A No , I told the revenue agent that they had moved, but I did not tell — I did not —
Q Did you give the revenue agent the written statement that included their —
A No.
Q — old address and their new address?
A No, I told her orally over the phone.
Q Thank you.
MS. CLARK: I have no further questions, Your Honor.
On redirect, the taxpayer’s lawyer nailed down the rough date of the alleged phone conversation. On re-cross, the IRS attorney asked if the accountant had any notes of the alleged oral conversation, and the accountant said he did not.
Under the Rev. Proc., oral notification by the accountant would also not be clear and concise notification of a change of address — even if he were to be believed. Yet, the court of appeals, in part, hangs its rulings on the accountant’s testimony of oral notification, without noting that this notification, if true, did not comply with the Rev. Proc.

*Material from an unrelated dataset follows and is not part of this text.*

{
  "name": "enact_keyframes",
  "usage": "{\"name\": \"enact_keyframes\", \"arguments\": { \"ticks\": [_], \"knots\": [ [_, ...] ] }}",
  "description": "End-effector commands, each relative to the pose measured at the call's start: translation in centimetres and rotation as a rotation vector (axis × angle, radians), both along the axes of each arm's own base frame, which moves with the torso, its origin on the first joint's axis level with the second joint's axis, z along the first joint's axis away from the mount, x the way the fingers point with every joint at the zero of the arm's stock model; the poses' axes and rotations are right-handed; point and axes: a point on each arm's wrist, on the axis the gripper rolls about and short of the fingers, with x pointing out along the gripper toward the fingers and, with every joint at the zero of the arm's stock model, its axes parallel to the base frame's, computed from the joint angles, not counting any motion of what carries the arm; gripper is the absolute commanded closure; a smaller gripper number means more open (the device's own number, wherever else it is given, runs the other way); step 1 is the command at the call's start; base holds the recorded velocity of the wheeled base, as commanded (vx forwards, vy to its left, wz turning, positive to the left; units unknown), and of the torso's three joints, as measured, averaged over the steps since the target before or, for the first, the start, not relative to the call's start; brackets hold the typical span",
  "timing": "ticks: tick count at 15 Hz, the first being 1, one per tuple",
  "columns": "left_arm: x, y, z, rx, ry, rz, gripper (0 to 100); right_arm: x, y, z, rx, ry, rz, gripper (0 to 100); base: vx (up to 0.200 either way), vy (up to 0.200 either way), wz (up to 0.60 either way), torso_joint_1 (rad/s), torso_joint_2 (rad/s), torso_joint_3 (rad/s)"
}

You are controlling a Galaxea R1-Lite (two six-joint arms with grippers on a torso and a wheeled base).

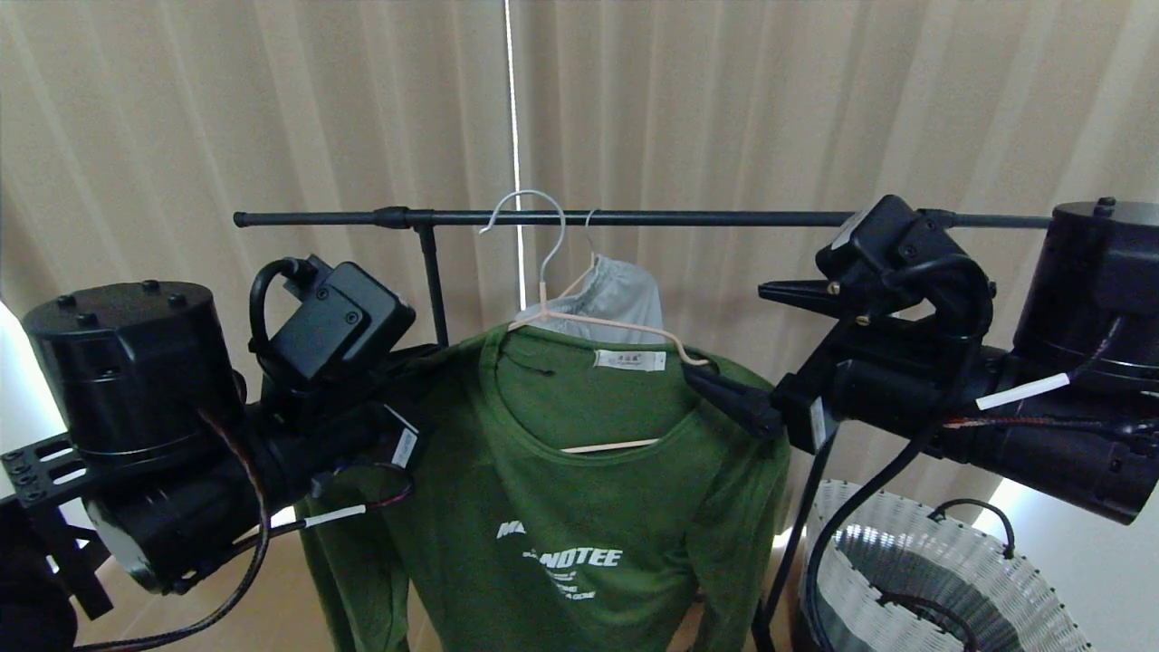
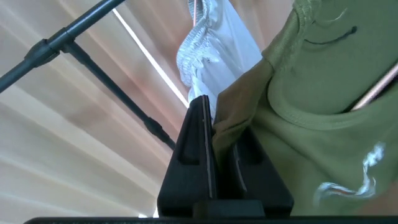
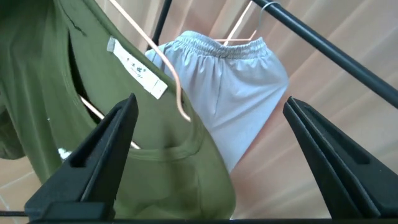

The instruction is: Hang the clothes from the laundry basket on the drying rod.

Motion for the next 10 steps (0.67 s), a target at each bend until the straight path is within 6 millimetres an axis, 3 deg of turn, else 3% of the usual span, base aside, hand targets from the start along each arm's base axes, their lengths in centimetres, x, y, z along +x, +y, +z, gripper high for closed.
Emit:
{"name": "enact_keyframes", "arguments": {
  "ticks": [1, 10],
  "knots": [
    [0.0, -0.1, 0.0, -0.004, -0.007, -0.003, 100, 0.5, 0.4, -0.7, -0.016, 0.02, 0.001, 0, 0.0, 0.0, 0.0, 0.0, 0.0, 0.0],
    [-1.1, -0.9, -0.6, -0.004, -0.007, -0.052, 100, 1.9, 1.3, -0.7, -0.019, 0.016, -0.031, 0, 0.0, 0.0, 0.0, 0.0, 0.0, 0.0]
  ]
}}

In the brief for the appellant, the taxpayers’ new attorney (the Harvard clinic) did not even mention the alleged, unsubstantiated oral communication of an address change by the accountant, relying instead on the written Forms 2848 and 4868, which the Rev. Proc. said were not “returns” (at sec. 5.01(4)) — and, implicitly, could not constitute clear and concise notification, either. We argued that the Rev. Proc. was wrong about the two forms and was not entitled to any deference. As one of the co-counsel, I, at least, did not think that, if the Tax Court had not found the accountant’s phone call to have happened, it was worth pointing it out to the court of appeals. I thought: How would one get a reversal of a lack of a finding of fact on the scant record of the unsubstantiated call. I worked with a student on the fact section of our appellate brief, and the student also did not think to mention the alleged phone call.
In retrospect, I confess I was too pessimistic about mentioning the alleged call in our briefs. But, I bet the IRS attorney is now ruing the fact that she accidentally killed her case by doing cross-examination.